▸ **Exercise instructions**
In the entries below, how many lines contain the string "every"? Respond with the number only.

▸ **Data extract**
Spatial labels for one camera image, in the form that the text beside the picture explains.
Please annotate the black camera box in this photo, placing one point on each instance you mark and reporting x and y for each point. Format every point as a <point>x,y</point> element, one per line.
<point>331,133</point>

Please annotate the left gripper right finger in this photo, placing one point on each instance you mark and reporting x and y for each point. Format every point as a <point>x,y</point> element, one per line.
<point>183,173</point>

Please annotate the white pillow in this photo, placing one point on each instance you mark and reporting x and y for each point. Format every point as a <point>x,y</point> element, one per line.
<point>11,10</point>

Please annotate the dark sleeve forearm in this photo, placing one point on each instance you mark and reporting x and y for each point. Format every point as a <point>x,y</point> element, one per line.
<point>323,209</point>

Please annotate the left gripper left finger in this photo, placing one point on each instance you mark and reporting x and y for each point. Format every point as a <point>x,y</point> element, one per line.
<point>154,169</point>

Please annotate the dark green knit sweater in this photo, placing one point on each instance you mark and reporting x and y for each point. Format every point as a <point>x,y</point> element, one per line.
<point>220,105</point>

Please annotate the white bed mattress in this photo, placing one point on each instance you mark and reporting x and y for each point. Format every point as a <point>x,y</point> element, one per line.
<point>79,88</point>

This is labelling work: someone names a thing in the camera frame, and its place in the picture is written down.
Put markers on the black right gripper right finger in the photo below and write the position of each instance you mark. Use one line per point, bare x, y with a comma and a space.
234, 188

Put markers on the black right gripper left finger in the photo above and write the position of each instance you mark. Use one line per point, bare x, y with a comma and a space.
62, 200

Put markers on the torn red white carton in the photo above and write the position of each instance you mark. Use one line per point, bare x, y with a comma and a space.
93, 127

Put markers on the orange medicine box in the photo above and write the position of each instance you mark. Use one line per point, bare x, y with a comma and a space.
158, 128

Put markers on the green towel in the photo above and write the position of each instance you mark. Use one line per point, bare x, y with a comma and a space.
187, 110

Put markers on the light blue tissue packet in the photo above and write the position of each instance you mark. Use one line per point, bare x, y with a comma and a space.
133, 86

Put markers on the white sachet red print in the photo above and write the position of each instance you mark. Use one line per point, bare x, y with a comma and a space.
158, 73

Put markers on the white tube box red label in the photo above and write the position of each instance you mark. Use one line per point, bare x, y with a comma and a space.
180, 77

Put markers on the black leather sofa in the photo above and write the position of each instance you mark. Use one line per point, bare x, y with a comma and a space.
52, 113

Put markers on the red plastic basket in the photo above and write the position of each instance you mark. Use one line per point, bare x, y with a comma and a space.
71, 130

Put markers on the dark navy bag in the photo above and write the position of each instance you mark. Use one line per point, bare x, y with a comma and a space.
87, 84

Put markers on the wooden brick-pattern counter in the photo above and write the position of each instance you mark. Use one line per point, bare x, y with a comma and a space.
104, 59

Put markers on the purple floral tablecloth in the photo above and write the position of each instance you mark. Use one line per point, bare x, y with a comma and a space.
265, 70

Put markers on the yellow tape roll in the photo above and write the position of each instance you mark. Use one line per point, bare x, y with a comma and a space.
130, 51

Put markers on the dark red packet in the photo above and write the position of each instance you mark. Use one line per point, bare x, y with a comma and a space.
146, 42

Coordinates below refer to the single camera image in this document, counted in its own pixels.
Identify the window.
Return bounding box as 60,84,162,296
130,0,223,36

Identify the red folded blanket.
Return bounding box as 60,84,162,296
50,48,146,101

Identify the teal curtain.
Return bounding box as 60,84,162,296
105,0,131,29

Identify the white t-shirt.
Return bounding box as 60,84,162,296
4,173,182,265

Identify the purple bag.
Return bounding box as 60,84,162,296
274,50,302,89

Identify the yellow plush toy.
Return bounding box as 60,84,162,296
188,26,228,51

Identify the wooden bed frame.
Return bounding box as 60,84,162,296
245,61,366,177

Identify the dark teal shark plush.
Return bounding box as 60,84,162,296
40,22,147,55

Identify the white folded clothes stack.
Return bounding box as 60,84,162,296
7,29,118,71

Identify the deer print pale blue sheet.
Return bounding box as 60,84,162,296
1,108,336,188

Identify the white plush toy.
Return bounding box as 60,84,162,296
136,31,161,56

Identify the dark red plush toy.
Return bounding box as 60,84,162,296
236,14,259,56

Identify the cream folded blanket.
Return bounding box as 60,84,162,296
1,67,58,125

▸ **Task output**
7